# Problem
Where in the data does the word "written" appear? Find those lines and copy them.

[Start of section]

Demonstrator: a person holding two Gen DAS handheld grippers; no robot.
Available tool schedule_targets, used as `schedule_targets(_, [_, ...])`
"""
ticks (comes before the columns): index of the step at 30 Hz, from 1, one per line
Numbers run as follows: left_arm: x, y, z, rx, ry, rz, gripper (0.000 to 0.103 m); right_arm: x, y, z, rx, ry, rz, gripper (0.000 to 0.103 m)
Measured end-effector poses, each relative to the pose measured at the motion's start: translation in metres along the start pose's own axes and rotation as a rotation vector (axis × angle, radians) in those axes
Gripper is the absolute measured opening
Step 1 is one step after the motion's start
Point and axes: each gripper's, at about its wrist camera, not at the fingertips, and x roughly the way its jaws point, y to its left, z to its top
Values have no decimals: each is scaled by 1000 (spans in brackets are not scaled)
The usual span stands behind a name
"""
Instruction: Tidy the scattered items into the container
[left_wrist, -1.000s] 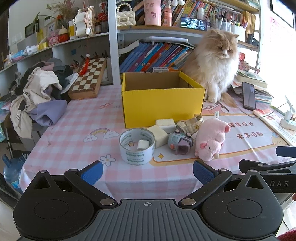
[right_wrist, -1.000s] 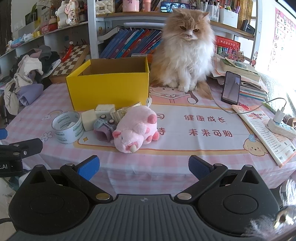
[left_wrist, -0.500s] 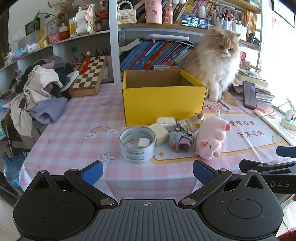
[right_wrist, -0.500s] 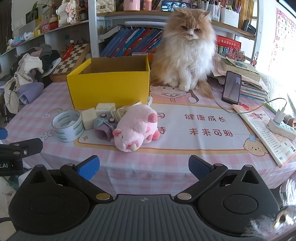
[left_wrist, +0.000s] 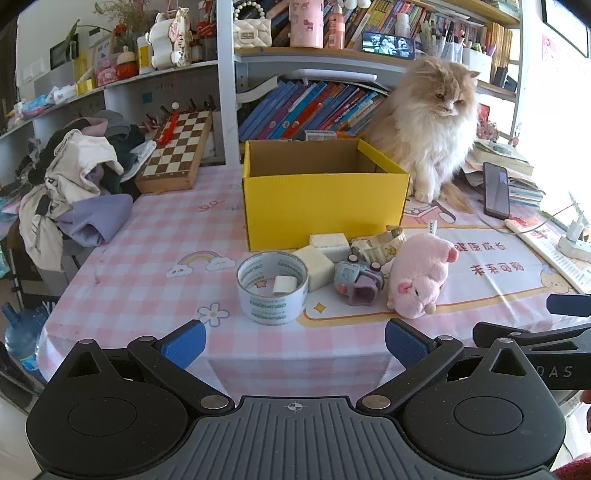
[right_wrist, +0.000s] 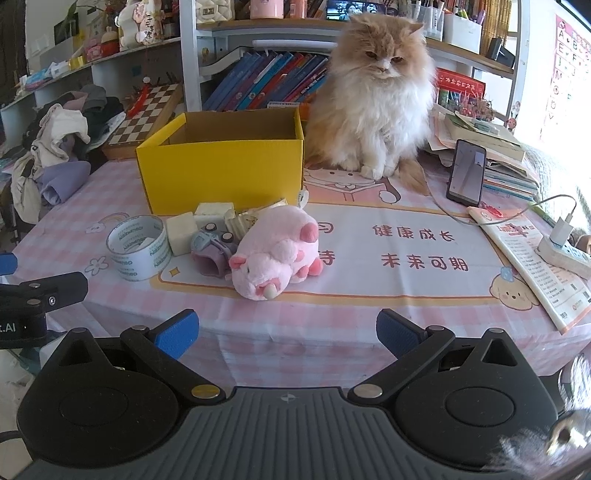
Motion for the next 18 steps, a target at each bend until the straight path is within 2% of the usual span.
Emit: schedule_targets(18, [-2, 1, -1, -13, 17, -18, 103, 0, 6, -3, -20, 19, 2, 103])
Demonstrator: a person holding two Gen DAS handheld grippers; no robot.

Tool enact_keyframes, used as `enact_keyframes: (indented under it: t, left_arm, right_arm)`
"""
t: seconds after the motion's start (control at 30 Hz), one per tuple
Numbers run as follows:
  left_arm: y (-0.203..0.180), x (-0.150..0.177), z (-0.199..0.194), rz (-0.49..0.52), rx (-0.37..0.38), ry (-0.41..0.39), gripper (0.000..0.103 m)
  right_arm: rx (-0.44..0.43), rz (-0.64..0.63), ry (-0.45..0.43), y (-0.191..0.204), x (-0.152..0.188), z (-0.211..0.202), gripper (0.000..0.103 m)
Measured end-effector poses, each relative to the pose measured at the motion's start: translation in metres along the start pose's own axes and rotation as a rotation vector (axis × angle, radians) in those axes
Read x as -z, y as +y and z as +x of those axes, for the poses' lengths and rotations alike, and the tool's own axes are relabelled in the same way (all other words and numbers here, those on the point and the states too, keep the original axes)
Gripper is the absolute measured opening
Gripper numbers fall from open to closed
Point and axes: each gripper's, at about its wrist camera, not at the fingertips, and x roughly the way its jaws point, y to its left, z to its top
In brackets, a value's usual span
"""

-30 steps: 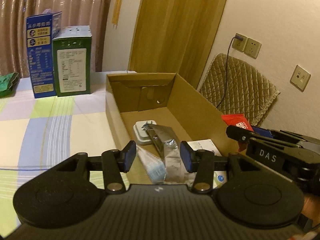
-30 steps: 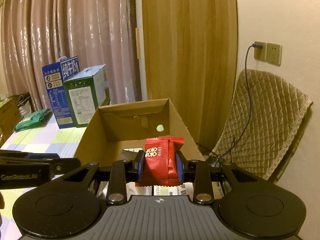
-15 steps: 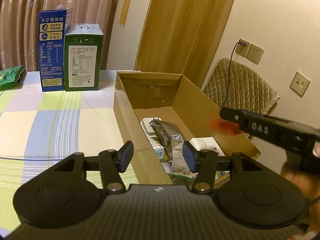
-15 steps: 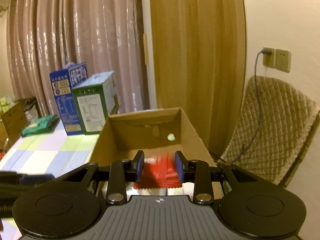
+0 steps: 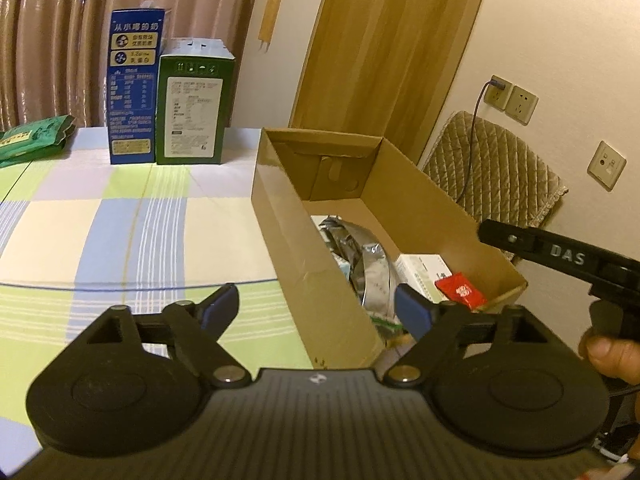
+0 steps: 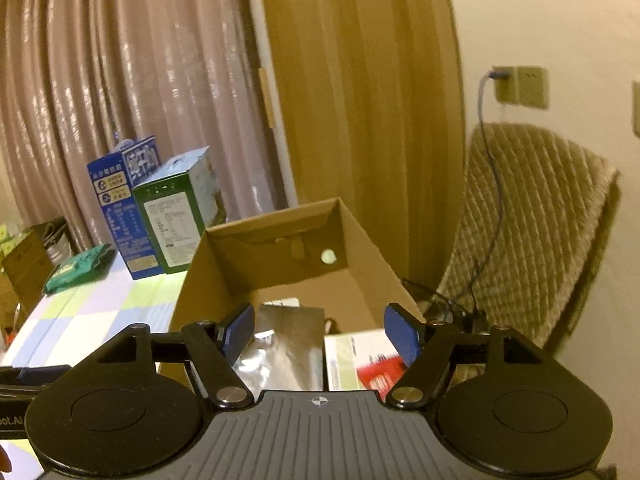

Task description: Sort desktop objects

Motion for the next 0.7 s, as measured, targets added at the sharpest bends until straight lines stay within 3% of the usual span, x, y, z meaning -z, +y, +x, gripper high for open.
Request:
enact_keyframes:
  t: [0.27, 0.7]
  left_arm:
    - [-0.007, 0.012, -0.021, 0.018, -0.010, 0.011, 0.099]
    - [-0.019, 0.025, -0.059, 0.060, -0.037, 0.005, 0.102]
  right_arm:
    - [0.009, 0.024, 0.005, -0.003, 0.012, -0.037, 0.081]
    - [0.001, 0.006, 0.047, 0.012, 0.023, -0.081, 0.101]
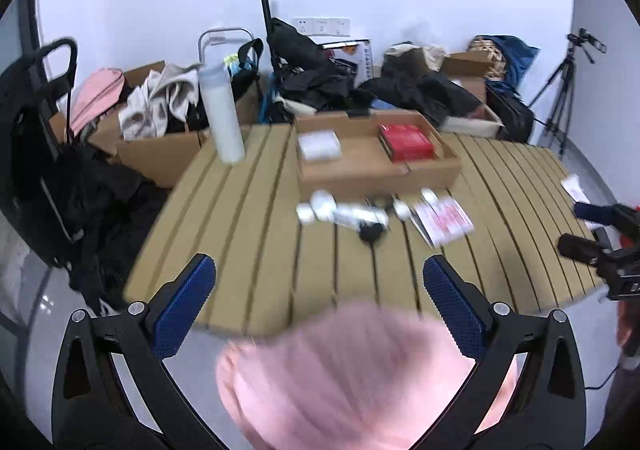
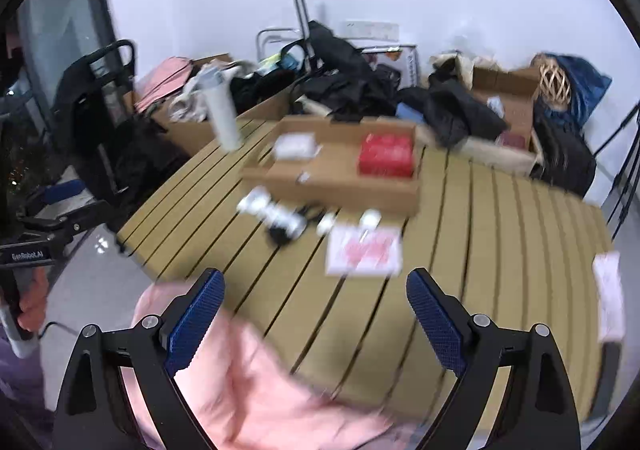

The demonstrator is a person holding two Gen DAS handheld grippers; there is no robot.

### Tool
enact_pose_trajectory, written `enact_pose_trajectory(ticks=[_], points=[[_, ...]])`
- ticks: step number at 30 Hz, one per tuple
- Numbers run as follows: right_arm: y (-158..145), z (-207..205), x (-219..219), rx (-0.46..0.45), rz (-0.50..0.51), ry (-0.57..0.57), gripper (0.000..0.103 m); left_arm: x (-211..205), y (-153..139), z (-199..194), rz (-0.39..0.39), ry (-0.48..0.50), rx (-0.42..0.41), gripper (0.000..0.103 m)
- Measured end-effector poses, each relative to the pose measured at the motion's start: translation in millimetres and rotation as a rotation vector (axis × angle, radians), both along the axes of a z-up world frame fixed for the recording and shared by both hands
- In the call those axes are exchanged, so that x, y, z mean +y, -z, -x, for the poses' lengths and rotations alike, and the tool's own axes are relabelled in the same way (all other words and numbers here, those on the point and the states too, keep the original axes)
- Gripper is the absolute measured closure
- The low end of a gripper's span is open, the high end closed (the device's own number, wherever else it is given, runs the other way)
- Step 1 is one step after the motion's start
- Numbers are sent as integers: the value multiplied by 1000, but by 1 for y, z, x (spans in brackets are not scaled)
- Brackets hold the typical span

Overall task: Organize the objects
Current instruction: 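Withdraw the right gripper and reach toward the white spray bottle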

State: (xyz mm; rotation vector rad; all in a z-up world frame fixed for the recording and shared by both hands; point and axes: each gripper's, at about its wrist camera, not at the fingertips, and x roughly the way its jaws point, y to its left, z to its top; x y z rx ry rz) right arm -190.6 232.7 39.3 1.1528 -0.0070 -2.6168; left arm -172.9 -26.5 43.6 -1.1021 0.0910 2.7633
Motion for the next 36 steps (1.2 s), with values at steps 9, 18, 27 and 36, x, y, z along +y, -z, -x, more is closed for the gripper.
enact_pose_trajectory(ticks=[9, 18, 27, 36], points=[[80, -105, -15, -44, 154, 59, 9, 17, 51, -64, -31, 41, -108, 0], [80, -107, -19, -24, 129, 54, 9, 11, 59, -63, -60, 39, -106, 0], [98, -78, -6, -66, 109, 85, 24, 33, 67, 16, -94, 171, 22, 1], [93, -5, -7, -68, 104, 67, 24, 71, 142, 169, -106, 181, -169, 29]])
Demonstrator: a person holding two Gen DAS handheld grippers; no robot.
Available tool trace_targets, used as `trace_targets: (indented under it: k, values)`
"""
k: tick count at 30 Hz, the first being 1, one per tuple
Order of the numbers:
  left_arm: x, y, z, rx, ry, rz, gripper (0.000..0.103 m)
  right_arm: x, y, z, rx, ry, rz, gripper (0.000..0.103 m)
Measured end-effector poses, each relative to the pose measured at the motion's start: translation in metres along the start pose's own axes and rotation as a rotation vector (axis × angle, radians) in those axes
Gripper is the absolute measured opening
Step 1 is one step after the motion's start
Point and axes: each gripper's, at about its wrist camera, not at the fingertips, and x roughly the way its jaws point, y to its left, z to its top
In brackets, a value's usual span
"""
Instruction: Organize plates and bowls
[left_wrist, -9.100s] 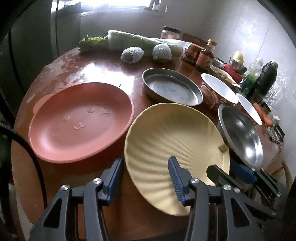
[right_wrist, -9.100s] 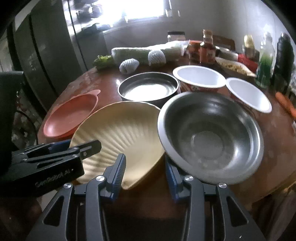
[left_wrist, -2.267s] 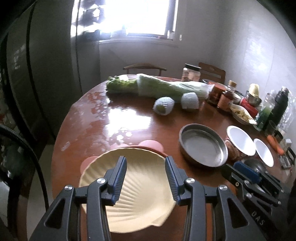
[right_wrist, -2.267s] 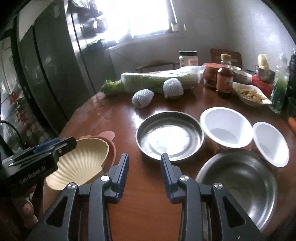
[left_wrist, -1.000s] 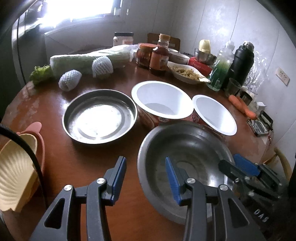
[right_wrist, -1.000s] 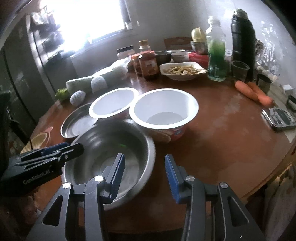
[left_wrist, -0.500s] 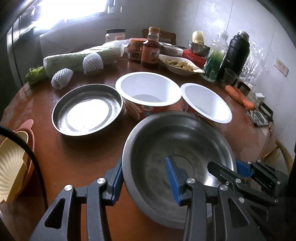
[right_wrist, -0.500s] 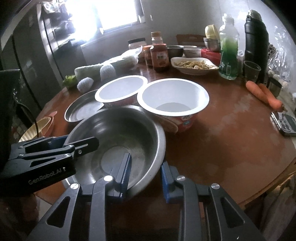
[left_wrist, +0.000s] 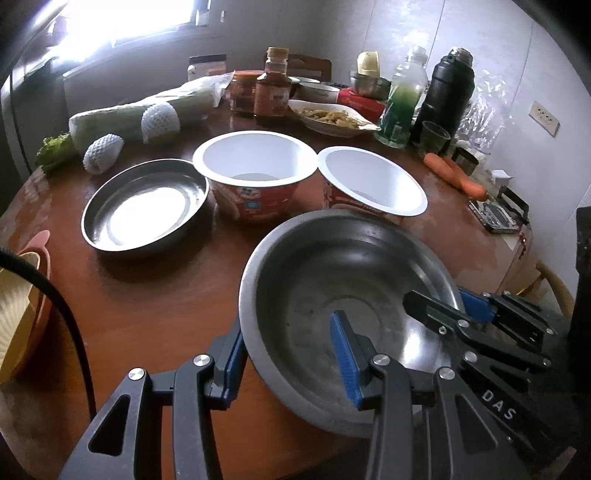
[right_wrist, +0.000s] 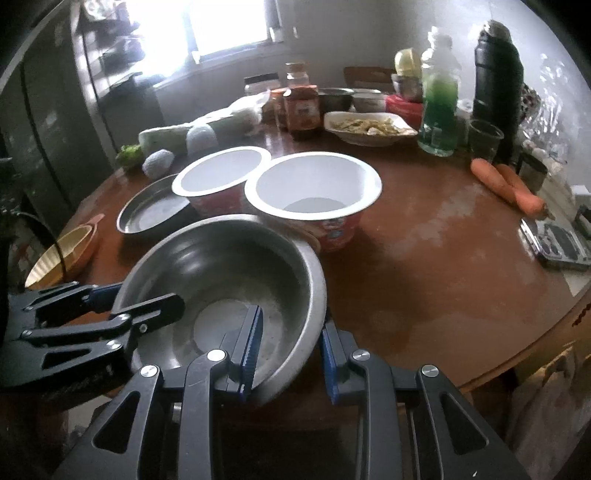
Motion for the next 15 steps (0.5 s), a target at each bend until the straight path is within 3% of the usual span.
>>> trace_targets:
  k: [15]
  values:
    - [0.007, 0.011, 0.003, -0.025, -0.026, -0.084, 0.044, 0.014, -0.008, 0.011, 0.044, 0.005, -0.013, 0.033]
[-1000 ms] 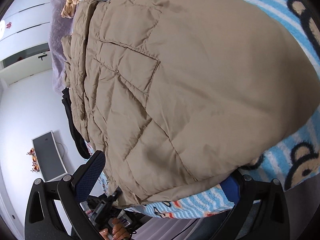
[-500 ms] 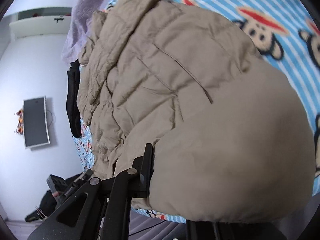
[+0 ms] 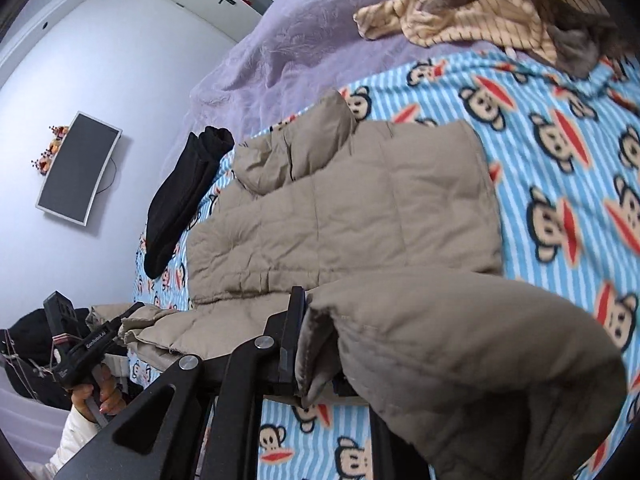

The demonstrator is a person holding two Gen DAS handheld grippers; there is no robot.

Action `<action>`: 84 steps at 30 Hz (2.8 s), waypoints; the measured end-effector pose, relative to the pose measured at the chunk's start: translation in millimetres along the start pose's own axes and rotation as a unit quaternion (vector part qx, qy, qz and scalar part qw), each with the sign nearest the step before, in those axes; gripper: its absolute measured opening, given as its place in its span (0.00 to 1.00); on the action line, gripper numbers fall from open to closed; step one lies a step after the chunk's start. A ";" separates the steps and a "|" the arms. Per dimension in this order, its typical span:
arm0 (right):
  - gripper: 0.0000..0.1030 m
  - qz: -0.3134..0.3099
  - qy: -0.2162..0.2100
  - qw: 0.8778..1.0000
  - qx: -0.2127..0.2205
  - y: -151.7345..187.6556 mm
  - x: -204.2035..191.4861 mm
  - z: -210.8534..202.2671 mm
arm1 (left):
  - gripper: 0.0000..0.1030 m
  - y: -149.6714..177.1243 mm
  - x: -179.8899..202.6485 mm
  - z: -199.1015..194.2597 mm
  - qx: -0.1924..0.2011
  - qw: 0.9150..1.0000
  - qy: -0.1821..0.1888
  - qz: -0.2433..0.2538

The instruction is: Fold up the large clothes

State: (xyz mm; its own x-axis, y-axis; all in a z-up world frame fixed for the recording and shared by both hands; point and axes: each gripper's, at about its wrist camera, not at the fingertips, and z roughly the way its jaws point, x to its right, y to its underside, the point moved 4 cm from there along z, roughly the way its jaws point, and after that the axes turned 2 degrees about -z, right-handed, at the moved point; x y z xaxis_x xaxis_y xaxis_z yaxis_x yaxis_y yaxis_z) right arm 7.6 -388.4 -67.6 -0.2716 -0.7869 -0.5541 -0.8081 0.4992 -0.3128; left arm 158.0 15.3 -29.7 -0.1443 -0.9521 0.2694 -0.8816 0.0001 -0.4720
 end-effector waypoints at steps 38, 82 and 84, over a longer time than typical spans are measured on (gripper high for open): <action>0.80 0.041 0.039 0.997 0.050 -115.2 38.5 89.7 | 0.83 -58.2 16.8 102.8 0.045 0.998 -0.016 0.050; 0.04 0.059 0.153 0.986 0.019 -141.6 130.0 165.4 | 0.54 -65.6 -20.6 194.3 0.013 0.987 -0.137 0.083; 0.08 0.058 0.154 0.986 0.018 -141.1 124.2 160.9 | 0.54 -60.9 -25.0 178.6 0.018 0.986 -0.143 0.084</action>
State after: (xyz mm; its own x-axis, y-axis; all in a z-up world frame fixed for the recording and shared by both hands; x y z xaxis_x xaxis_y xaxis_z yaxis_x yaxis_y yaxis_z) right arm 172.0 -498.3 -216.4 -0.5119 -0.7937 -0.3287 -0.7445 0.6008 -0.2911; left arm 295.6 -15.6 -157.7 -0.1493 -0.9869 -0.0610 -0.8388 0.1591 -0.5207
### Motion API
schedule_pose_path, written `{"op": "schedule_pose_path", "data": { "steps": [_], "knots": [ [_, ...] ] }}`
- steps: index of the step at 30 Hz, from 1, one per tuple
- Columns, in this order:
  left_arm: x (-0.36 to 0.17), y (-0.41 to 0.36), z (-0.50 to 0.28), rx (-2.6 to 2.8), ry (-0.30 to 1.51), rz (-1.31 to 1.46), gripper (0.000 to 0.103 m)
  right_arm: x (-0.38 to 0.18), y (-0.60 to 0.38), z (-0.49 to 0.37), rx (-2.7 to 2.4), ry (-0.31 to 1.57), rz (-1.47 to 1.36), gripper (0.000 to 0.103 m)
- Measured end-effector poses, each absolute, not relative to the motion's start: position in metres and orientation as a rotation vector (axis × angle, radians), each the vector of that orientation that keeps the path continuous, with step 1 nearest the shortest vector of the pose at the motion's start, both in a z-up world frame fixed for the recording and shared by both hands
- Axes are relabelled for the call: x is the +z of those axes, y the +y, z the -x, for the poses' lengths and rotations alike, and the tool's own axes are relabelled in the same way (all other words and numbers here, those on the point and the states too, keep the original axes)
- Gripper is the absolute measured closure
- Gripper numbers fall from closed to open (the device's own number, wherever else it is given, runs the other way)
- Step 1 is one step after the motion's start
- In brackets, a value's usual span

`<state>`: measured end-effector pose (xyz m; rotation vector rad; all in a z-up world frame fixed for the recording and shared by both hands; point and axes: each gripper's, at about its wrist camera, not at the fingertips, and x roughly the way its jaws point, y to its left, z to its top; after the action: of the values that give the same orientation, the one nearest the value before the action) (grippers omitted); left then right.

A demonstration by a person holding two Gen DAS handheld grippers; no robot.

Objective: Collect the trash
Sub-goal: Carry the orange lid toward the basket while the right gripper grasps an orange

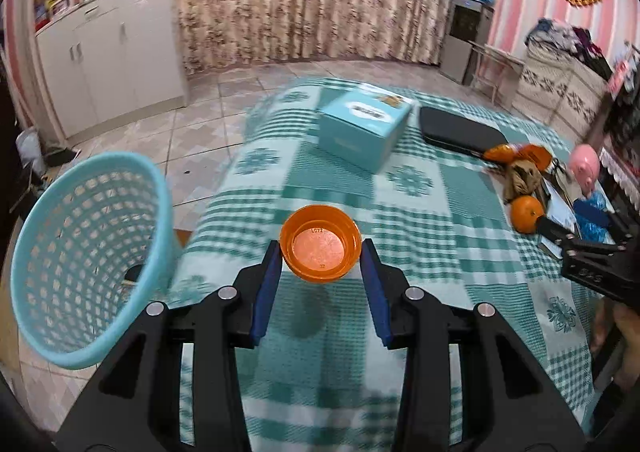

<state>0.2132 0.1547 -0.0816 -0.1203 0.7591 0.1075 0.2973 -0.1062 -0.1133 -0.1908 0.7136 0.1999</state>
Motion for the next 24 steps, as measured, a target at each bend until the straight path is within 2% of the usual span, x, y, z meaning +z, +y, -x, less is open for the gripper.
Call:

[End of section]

# Output for this exercise
enact_pose_trajectory, written `enact_pose_trajectory(ticks=[_], points=[[_, ...]])`
schedule_pose_path, written `{"op": "schedule_pose_path", "data": { "steps": [_], "knots": [ [_, ...] ] }}`

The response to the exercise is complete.